YOUR TASK> Without reproducing any image, print the listing below exactly.

──────── DATA EXCERPT ────────

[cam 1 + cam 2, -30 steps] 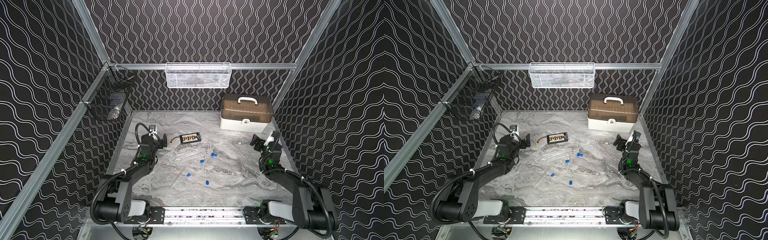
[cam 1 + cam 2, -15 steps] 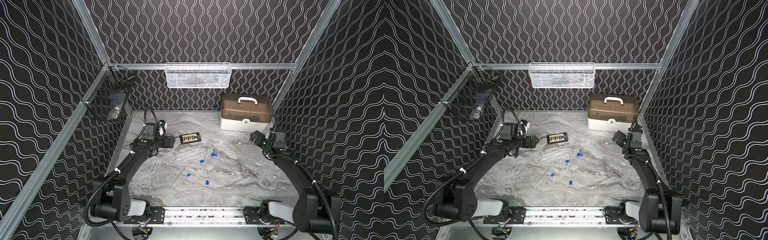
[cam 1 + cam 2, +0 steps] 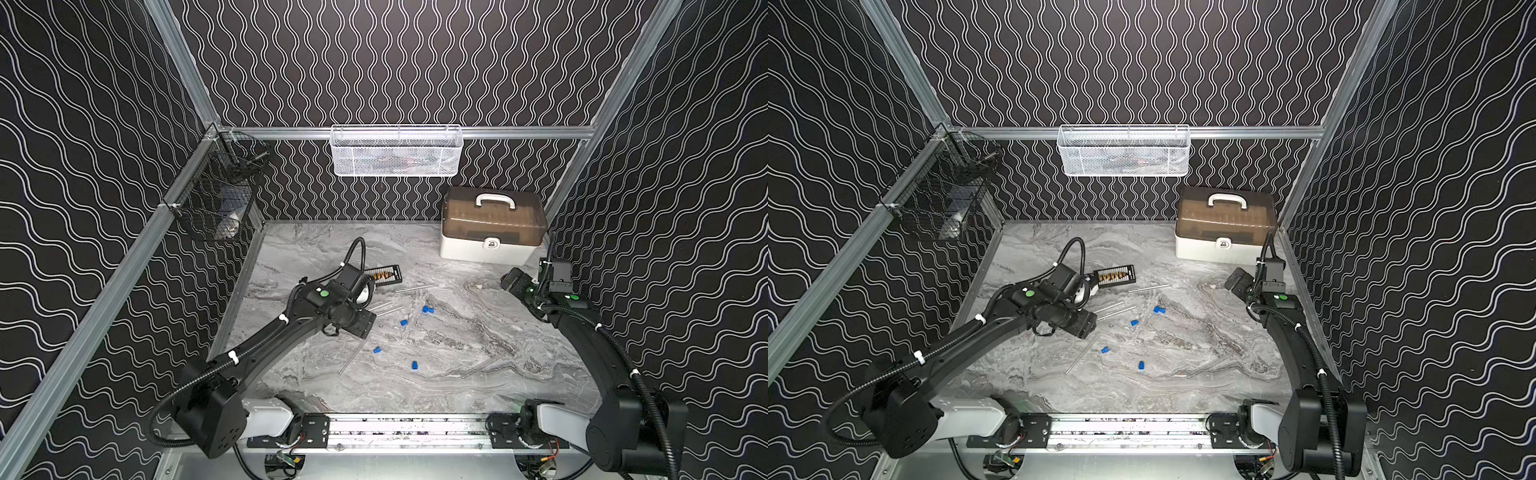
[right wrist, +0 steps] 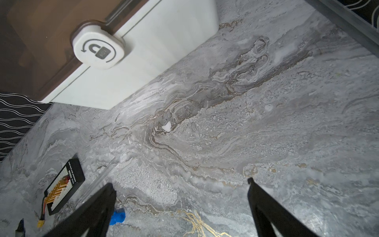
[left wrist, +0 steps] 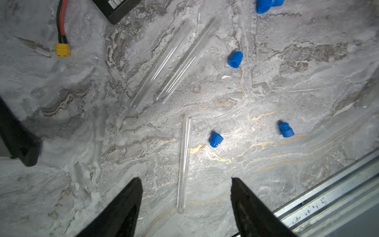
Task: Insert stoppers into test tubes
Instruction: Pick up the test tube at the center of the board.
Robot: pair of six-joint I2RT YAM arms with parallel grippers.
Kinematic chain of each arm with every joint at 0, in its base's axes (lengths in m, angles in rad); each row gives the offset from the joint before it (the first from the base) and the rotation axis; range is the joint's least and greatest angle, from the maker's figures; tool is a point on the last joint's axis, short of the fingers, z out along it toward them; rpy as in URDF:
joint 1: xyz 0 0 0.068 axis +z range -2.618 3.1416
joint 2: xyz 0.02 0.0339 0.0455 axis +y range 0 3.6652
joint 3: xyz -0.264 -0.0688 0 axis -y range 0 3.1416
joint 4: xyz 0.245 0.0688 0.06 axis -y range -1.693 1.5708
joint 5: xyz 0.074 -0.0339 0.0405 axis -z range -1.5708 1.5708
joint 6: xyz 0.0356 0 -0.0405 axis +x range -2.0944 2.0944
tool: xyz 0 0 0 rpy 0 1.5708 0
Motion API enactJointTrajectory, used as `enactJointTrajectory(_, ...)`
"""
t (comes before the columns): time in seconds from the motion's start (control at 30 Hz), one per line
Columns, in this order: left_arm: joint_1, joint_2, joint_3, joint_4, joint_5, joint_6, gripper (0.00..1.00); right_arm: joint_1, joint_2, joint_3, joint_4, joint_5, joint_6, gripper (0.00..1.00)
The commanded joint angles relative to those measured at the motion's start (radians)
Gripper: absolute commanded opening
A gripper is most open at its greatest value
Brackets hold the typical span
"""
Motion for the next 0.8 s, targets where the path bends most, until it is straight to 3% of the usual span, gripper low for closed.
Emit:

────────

PROBLEM SOLUTION>
[cam 1 + cam 2, -30 steps] 
[cam 1 + cam 2, -15 steps] 
[cam 1 + cam 2, +0 steps] 
[right wrist, +0 steps] 
[left wrist, +0 steps] 
Task: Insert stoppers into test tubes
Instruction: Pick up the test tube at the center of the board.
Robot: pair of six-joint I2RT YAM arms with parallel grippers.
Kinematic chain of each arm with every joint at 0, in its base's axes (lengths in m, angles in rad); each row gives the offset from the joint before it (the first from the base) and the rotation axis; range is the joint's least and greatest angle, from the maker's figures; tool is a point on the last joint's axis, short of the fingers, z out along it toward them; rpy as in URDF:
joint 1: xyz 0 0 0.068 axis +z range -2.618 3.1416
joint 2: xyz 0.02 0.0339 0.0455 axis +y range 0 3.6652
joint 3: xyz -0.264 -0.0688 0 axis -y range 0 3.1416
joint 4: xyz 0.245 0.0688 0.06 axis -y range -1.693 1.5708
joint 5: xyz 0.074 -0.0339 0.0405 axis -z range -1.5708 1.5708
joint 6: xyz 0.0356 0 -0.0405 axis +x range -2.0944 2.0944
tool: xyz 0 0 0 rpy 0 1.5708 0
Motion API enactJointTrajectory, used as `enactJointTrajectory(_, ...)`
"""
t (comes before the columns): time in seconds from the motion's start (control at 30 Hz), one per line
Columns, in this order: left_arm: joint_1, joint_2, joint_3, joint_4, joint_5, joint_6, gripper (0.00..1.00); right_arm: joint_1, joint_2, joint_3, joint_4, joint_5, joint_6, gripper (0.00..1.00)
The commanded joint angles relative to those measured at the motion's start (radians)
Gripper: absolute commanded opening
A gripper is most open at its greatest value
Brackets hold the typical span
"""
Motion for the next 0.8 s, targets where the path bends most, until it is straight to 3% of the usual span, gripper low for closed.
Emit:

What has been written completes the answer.